In an article in the journal Westminster Studies in Education, they describe a parents' evening where a teacher shows a mother that her son has a weak short-term memory circuit for number solutions - explaining his poor maths work.

The teacher recommends mental tasks to improve that aspect of the brain's function.

The parent is pleased that teacher knows what is the matter and can so something about it.

"This is a future fantasy scenario, let's be clear about that," Prof Geake told BBC News Online.

"It was simply to make the point that data from the neurosciences could add to the sorts of diagnoses teachers have to make about learning problems."

And not only problems - the work could also help to explain the performance of gifted children.

He said brain imaging could display areas of neural activity, but tended to be used to diagnose medical problems.

Educational application

The sort of research he was beginning involved watching what happened to brain activity when children were doing things which were more like the tasks they did in school.

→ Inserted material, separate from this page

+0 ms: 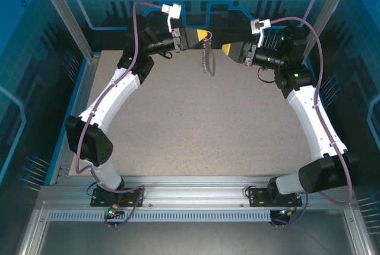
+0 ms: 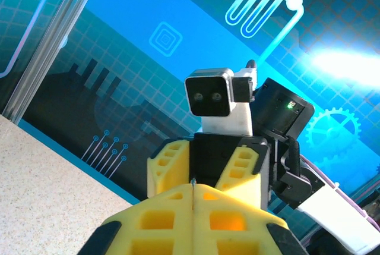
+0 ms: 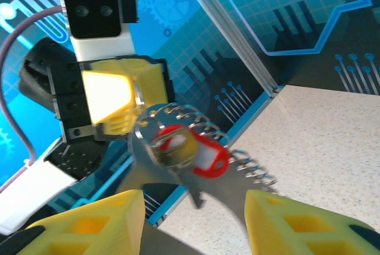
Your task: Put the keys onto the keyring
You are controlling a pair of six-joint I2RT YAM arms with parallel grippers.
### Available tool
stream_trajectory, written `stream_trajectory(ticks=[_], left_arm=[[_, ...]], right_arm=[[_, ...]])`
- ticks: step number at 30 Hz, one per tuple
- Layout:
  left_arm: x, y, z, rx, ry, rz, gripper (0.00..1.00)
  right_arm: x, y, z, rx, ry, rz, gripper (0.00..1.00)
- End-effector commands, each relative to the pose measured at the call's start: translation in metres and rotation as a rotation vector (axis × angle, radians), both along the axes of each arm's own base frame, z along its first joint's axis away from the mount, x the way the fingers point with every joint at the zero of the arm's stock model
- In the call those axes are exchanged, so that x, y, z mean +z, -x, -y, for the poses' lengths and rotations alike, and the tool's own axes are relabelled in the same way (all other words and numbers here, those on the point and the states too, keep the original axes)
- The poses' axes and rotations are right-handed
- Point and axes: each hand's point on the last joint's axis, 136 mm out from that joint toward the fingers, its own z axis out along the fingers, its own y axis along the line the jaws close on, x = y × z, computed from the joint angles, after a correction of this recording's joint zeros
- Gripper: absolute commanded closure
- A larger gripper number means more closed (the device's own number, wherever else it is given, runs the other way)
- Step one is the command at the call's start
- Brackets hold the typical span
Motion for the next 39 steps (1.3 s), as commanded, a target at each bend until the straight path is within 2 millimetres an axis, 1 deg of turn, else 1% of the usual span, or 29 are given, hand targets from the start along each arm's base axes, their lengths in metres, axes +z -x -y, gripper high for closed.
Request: stream_trajectory(ticks=[1,4,6,9,13,20,26,33,39], left_arm=[[0.039,0.027,-0.006,-0.026,0.038,0.108,1.0],[0.04,0.029,-0.005,-0.035,0.042,0.109,1.0],[0.042,0.03,-0.005,-0.043,0.047,0.108,1.0],[0.043,0.031,-0.005,-0.053,0.053,0.107,1.0],[0.044,0.032,-0.004,-0.066,0.055,0.106,1.0],[0.045,0.031,-0.003,-0.071,0.061,0.104,1.0],[0.044,0.032,-0.003,-0.071,0.059,0.104,1.0],[0.044,0.031,-0.003,-0.073,0.059,0.105,1.0],[0.044,0.032,-0.003,-0.075,0.059,0.104,1.0]], right_arm=[[-0.002,-0.014,0.006,-0.061,0.017,0.012,0.52],[-0.001,-0.016,-0.001,-0.043,0.012,0.015,0.51],[0.001,-0.012,-0.011,-0.016,0.019,0.032,0.47],[0.003,-0.006,-0.024,0.013,0.044,0.051,0.46],[0.006,0.002,-0.034,0.044,0.054,0.077,0.46],[0.011,0.004,-0.043,0.07,0.051,0.093,0.45],[0.016,0.007,-0.047,0.089,0.045,0.108,0.46],[0.019,0.005,-0.051,0.1,0.041,0.111,0.47],[0.015,0.0,-0.052,0.09,0.048,0.102,0.47]])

The starting point was that it was known that the way the brain divided up a task was not the way the task would normally be categorised.

For example, the arithmetical steps required so solve a sum were not at all like the steps the brain went through in arriving at an answer.

"To put it crudely, we didn't evolve to do arithmetic so there's no brain module for that," he said.

Prof Geake said new techniques might also tease out the differences between individuals - not least, between boys and girls.

The hope was that the work could lead to better-informed ways of teaching and learning.

"It would show us different styles and curriculum designs that might recognise and accommodate how the brain goes about doing things."